**What you should do:**
Below are entries. Give back exactly the lines from the one containing "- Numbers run" through the one containing "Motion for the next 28", inclusive, without the pictures.

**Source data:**
# # # # #

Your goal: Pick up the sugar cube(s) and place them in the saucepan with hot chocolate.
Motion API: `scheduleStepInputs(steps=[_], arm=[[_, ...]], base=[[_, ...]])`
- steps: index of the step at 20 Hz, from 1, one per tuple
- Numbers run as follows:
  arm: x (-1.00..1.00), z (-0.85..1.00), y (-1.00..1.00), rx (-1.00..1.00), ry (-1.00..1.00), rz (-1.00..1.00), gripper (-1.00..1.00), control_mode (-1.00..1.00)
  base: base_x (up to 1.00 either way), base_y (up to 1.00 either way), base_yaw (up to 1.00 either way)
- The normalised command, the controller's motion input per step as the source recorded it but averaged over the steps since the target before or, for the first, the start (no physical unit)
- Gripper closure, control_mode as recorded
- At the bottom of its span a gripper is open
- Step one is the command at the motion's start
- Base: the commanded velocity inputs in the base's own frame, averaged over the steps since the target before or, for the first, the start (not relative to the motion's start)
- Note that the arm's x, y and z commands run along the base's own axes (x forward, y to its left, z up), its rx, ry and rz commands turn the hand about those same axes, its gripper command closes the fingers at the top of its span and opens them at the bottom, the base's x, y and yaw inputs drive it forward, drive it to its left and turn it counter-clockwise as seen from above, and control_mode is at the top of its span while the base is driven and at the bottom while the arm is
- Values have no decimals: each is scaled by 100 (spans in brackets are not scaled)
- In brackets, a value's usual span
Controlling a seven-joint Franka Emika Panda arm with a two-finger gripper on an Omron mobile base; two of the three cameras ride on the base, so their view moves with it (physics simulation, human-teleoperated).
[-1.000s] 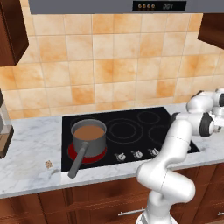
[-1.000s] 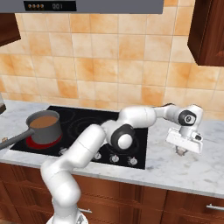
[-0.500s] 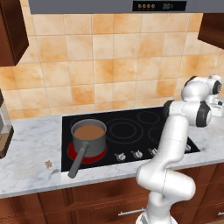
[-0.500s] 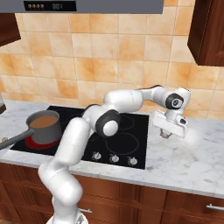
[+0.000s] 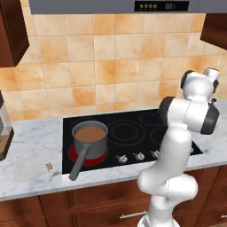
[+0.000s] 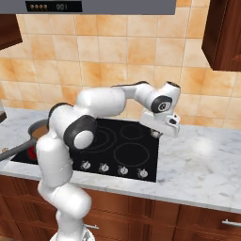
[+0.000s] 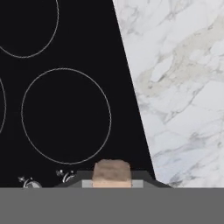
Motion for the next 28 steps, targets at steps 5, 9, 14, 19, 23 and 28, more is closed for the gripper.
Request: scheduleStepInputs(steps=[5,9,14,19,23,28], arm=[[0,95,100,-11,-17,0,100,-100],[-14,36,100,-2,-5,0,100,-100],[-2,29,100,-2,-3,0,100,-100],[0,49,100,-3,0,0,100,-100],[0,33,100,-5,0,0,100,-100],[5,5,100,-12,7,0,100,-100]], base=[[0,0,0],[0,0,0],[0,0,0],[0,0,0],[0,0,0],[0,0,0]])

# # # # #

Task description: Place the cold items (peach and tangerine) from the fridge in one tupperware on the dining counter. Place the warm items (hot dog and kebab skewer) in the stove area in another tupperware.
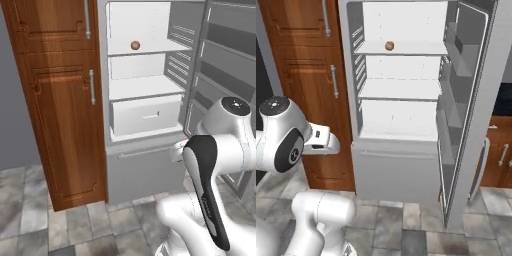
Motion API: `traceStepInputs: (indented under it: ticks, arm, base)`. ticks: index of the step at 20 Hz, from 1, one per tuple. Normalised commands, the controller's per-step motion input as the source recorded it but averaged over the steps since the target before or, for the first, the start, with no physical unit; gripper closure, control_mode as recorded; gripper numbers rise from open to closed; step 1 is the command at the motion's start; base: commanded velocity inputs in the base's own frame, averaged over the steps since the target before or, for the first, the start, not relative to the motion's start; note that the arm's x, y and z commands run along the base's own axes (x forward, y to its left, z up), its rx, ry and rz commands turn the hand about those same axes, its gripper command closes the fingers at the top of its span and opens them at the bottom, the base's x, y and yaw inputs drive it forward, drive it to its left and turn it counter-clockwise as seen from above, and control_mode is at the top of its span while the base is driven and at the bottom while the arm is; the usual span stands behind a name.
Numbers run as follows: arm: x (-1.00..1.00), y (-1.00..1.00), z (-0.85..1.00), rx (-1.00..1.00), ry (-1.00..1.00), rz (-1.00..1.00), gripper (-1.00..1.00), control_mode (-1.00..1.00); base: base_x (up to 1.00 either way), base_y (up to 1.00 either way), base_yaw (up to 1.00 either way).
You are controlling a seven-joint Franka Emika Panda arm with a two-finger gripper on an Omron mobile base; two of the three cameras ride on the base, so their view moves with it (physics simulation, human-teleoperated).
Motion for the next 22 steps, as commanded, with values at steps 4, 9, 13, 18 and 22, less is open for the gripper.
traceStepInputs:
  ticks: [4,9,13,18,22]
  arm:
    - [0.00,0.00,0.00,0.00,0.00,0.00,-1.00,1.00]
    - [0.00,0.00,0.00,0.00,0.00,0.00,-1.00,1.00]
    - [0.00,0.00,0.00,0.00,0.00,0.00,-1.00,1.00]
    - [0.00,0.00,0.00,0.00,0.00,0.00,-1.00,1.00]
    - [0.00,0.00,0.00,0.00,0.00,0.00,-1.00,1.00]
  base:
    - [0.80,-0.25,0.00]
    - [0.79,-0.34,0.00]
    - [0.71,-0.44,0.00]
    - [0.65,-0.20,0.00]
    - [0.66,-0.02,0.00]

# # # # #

**Task output:**
- Numbers run as follows:
  arm: x (-1.00..1.00), z (-0.85..1.00), y (-1.00..1.00), rx (-1.00..1.00), ry (-1.00..1.00), rz (-1.00..1.00), gripper (-1.00..1.00), control_mode (-1.00..1.00)
  base: base_x (up to 1.00 either way), base_y (up to 1.00 either way), base_yaw (up to 1.00 either way)
- The normalised command, the controller's motion input per step as the source recorded it but averaged over the steps since the target before or, for the first, the start (no physical unit)
- Gripper closure, control_mode as recorded
- At the bottom of its span a gripper is open
- Step one is the command at the motion's start
- Base: the commanded velocity inputs in the base's own frame, averaged over the steps since the target before or, for the first, the start (not relative to the motion's start)
- Note that the arm's x, y and z commands run along the base's own axes (x forward, y to its left, z up), its rx, ry and rz commands turn the hand about those same axes, its gripper command closes the fingers at the top of its span and opens them at the bottom, the base's x, y and yaw inputs drive it forward, drive it to its left and turn it counter-clockwise as seen from above, and control_mode is at the top of its span while the base is driven and at the bottom while the arm is
- Values have no decimals: each is scaled by 100 (spans in brackets are not scaled)
- In brackets, a value's usual span
Controlling a seven-joint Franka Emika Panda arm with a two-finger gripper on an Omron mobile base; two of the three cameras ride on the base, so their view moves with it (physics simulation, human-teleoperated).
[-1.000s] 
[-1.000s] 
[-0.500s] 
[-0.500s] 
[+0.000s] 
[+0.000s] 
[+0.000s] 
Motion for the next 28 steps, targets at steps 5, 9, 14, 19, 23 and 28, more is closed for the gripper.

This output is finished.